§ **TASK REQUIREMENTS**:
Among the entries below, find how many lines carry the word "bracket" and state only that figure.

§ **PROVIDED RECORDS**:
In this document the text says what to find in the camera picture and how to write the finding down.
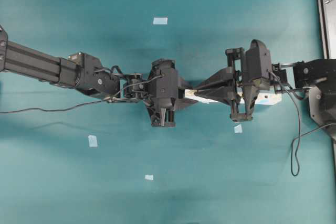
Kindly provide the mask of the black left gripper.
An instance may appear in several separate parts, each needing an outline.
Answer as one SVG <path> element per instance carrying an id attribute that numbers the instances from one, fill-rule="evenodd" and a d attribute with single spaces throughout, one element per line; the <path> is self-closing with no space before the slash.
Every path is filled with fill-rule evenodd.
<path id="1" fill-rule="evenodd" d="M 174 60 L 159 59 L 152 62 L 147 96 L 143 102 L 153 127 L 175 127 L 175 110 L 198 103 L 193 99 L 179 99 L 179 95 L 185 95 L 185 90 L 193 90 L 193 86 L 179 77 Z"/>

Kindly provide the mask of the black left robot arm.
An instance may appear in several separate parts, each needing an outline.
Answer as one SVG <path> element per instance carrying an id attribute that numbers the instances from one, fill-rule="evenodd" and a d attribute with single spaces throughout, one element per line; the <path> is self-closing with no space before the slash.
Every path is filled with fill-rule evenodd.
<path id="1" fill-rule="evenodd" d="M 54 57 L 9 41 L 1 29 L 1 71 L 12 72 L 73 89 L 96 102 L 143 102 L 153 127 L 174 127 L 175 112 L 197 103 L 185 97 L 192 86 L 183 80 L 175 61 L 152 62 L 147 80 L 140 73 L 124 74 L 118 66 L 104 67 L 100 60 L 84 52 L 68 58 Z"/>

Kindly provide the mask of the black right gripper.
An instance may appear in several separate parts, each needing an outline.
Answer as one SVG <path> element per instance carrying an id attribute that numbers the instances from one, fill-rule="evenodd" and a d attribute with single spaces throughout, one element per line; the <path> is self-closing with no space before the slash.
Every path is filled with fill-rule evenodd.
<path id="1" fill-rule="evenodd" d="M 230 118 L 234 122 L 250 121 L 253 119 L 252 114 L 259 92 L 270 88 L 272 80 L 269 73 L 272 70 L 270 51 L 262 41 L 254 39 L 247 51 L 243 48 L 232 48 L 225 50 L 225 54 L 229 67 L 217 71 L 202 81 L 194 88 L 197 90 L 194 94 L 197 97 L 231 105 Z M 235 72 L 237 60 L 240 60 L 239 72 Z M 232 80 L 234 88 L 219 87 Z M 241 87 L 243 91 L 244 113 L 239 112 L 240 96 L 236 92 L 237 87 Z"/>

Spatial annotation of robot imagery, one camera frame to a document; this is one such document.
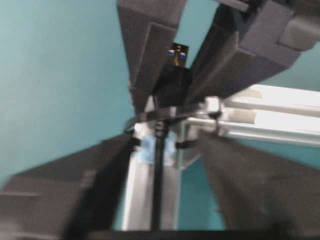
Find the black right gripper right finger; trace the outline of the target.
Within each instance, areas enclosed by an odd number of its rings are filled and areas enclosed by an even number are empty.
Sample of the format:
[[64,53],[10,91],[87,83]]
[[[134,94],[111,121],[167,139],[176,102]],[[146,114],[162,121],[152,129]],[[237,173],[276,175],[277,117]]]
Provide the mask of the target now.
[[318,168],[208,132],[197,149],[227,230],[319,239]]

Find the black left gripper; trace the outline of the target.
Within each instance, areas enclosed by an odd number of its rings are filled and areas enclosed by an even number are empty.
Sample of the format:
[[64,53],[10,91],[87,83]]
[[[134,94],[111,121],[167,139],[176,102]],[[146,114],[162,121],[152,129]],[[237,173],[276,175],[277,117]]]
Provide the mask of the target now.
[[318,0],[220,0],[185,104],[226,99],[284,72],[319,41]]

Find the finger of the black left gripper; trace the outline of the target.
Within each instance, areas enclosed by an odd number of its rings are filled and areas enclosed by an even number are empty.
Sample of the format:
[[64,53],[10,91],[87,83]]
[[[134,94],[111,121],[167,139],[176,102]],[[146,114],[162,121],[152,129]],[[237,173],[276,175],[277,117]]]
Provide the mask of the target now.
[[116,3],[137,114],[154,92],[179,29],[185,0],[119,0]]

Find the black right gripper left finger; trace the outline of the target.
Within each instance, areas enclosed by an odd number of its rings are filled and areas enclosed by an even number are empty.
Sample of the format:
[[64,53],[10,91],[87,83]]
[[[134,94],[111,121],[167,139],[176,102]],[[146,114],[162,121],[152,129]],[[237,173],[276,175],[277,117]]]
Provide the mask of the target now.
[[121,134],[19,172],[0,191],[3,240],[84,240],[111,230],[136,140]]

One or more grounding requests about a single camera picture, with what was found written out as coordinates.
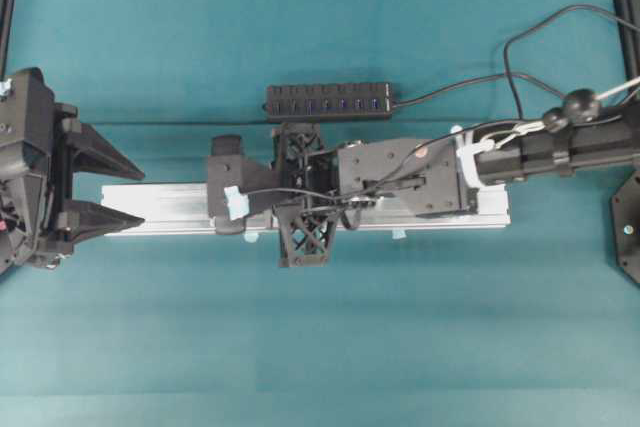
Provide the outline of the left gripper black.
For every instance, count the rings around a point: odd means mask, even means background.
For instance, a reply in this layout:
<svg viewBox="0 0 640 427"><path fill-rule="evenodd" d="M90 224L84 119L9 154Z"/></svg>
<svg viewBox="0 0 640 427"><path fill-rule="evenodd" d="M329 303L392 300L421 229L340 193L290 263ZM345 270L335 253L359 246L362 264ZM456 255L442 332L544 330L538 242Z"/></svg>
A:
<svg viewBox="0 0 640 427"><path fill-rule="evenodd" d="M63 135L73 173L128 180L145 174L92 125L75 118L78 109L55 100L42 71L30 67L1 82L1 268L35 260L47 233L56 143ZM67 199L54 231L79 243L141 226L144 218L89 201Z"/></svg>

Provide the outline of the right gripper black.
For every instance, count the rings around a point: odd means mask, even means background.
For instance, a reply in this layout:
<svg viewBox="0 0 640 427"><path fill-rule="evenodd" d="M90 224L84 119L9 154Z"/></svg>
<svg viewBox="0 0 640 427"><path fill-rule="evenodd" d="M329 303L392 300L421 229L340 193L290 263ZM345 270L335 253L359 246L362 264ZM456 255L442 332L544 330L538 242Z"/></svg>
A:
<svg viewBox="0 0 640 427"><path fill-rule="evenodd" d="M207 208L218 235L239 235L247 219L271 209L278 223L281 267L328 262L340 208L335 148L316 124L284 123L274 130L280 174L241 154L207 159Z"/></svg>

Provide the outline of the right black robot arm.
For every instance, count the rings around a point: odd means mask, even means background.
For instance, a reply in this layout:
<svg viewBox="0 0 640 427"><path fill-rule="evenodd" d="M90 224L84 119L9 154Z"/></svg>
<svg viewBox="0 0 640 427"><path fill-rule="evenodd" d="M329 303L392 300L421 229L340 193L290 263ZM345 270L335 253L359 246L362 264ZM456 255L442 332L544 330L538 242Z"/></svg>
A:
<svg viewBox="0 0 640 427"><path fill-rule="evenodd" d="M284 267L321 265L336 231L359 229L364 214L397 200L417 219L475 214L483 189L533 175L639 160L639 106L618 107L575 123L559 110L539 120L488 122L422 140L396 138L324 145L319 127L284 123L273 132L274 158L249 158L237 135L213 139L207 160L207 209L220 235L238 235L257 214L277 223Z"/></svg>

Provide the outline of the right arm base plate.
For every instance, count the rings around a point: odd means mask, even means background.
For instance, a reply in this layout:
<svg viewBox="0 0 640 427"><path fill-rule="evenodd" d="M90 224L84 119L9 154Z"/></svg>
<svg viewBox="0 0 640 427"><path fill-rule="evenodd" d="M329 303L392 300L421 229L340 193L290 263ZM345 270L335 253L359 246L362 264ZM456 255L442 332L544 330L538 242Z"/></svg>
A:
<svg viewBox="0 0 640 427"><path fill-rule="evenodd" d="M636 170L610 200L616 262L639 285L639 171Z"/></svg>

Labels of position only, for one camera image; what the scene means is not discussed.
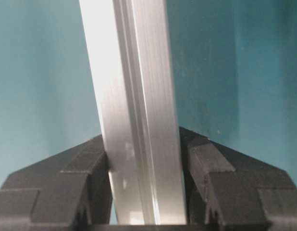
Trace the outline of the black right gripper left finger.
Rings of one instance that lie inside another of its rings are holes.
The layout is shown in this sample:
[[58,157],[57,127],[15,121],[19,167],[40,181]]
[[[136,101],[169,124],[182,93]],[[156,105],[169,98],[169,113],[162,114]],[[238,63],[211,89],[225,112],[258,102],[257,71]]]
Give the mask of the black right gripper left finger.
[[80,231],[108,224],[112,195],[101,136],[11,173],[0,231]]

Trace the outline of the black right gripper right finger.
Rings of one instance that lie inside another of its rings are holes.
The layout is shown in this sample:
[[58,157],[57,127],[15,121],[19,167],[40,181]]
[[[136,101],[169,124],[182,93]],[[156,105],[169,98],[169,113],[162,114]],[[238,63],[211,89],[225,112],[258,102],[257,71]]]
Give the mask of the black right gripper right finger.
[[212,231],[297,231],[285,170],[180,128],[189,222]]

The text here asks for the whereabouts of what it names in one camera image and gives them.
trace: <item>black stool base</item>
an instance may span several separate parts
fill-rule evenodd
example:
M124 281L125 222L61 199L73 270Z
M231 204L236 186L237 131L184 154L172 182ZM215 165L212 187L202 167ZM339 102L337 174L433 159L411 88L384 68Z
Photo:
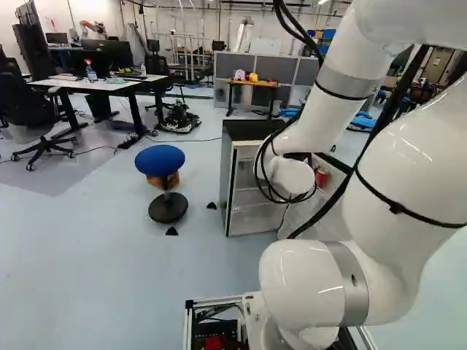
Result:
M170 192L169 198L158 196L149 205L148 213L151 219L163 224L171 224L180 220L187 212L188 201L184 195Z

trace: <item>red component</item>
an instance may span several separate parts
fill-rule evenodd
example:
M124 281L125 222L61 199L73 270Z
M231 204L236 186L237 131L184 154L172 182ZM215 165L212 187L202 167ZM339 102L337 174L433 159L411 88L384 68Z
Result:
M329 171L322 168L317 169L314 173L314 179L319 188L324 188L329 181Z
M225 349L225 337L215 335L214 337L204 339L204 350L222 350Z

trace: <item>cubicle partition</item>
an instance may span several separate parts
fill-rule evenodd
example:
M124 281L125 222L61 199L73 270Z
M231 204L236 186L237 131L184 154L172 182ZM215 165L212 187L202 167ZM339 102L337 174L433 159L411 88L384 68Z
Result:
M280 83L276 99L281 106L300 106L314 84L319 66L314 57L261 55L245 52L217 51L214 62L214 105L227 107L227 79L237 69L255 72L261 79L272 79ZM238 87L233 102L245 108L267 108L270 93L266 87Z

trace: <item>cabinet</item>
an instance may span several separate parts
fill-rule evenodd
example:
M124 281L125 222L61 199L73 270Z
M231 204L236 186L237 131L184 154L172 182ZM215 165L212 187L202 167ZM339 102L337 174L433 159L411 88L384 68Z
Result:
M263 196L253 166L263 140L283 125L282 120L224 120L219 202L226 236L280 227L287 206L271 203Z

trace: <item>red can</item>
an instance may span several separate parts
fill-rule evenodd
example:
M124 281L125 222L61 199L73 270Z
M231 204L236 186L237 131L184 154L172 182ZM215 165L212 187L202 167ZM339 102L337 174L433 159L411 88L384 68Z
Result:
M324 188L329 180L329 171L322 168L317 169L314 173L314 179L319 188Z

* * *

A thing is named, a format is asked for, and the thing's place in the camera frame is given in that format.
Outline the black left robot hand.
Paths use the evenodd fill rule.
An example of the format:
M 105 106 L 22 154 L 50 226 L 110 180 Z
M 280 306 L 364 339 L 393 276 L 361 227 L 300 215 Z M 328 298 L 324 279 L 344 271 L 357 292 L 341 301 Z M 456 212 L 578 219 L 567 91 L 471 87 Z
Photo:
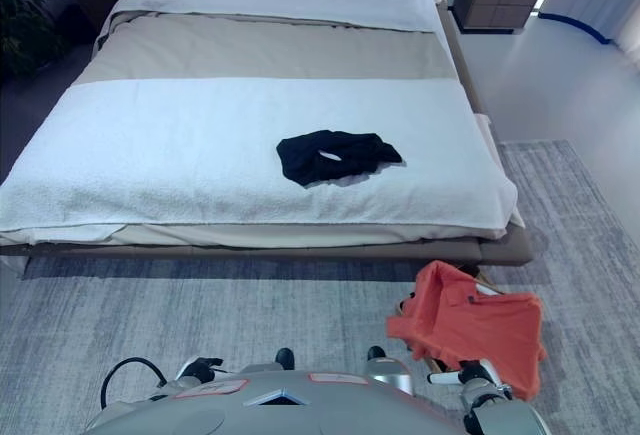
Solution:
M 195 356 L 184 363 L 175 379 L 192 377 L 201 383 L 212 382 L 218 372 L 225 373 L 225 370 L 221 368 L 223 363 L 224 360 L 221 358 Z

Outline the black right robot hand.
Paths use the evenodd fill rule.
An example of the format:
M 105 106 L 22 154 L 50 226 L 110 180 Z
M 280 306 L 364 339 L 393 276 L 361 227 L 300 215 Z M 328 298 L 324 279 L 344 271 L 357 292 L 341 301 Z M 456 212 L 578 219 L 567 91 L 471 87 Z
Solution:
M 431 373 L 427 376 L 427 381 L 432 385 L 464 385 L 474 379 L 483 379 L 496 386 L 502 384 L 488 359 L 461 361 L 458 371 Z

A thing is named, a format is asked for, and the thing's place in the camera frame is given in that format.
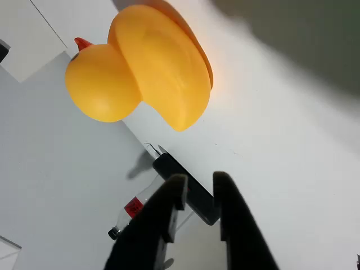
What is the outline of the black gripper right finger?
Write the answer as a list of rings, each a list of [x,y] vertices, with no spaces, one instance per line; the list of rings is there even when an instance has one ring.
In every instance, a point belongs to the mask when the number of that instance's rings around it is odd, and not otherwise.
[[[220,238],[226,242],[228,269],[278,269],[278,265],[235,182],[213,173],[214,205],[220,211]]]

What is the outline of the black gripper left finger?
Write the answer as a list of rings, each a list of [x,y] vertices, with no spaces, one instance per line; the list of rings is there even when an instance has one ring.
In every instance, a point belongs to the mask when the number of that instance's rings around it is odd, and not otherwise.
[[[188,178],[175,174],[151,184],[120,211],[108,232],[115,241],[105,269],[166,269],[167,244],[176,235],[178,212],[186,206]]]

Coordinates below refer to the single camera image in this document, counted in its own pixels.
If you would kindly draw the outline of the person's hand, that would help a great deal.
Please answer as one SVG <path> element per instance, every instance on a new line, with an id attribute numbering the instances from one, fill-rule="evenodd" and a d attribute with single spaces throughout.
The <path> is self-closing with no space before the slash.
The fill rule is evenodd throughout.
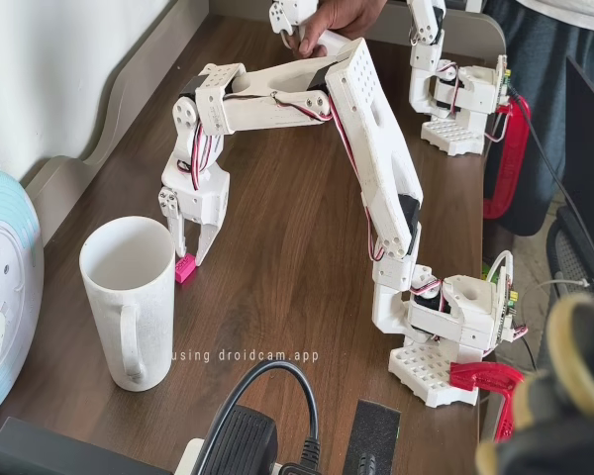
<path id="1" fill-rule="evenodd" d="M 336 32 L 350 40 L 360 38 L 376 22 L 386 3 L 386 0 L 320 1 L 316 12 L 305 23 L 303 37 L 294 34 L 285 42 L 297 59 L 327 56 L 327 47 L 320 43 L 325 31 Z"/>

---

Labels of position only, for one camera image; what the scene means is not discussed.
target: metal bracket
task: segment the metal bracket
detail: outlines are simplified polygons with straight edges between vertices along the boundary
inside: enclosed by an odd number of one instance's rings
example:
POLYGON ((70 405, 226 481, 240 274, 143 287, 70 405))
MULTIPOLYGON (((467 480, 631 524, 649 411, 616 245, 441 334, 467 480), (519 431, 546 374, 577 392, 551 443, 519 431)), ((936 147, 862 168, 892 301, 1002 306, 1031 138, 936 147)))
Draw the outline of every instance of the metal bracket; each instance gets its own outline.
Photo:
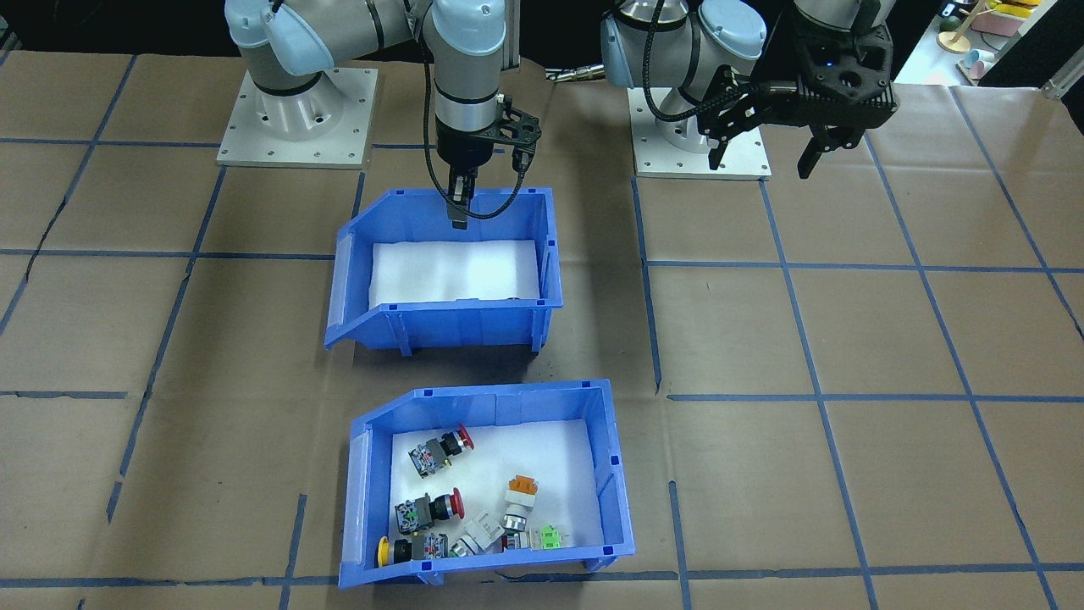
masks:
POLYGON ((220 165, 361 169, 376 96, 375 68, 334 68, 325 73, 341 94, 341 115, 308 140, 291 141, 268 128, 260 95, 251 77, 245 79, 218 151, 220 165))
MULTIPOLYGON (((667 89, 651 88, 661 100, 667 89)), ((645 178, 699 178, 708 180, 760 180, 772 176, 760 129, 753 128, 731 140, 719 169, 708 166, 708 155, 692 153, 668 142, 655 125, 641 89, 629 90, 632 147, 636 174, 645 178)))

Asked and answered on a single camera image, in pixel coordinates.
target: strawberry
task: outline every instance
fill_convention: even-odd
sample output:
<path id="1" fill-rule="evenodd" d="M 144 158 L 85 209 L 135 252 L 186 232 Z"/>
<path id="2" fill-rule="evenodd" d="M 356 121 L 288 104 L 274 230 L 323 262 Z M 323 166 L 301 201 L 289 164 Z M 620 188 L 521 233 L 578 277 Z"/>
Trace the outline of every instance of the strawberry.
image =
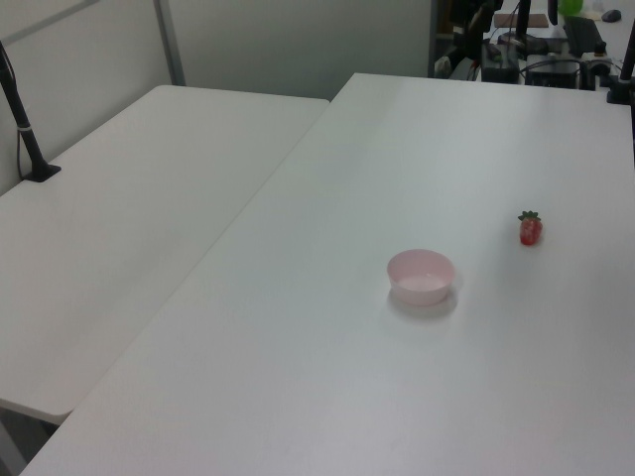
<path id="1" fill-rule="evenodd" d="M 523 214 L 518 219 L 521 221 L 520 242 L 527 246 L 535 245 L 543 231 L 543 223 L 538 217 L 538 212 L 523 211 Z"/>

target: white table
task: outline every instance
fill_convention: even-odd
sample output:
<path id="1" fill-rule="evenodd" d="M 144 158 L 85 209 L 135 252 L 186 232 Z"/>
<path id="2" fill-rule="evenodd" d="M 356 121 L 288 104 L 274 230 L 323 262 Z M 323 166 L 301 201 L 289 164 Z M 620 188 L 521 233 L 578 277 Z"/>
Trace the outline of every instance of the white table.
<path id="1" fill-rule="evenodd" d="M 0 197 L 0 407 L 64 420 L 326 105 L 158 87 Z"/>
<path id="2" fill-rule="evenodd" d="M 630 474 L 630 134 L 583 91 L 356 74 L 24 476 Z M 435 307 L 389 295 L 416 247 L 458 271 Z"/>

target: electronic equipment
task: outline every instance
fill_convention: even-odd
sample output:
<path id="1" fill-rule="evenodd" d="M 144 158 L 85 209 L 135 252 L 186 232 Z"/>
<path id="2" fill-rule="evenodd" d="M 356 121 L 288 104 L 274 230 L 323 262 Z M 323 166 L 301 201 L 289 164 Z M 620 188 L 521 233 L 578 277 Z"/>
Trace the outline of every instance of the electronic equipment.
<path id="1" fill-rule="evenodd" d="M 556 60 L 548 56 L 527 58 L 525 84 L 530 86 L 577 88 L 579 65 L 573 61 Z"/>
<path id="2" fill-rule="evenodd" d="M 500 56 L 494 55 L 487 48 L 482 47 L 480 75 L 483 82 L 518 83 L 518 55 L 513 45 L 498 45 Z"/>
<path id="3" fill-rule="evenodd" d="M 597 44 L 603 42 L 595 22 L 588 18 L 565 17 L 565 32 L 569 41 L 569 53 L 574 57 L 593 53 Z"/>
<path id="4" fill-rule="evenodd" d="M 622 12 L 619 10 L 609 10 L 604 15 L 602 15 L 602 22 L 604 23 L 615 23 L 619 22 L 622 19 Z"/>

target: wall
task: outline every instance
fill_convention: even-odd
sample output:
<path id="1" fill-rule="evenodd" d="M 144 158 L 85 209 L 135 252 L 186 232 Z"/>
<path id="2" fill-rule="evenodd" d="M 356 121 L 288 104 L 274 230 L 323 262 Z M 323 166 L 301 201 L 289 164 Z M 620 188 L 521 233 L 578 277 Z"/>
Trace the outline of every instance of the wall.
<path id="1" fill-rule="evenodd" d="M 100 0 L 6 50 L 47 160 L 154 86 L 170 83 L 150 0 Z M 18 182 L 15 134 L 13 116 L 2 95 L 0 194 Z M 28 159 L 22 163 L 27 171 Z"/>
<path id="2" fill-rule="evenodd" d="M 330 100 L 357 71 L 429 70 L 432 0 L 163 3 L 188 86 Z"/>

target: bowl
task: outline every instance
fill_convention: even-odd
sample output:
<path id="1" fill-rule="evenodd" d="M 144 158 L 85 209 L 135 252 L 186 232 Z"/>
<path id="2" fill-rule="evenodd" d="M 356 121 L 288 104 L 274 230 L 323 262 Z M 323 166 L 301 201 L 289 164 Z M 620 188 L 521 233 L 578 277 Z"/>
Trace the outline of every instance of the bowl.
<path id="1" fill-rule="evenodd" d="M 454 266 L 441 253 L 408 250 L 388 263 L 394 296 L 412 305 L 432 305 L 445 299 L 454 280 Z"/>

§ **SOLVED EXERCISE**:
3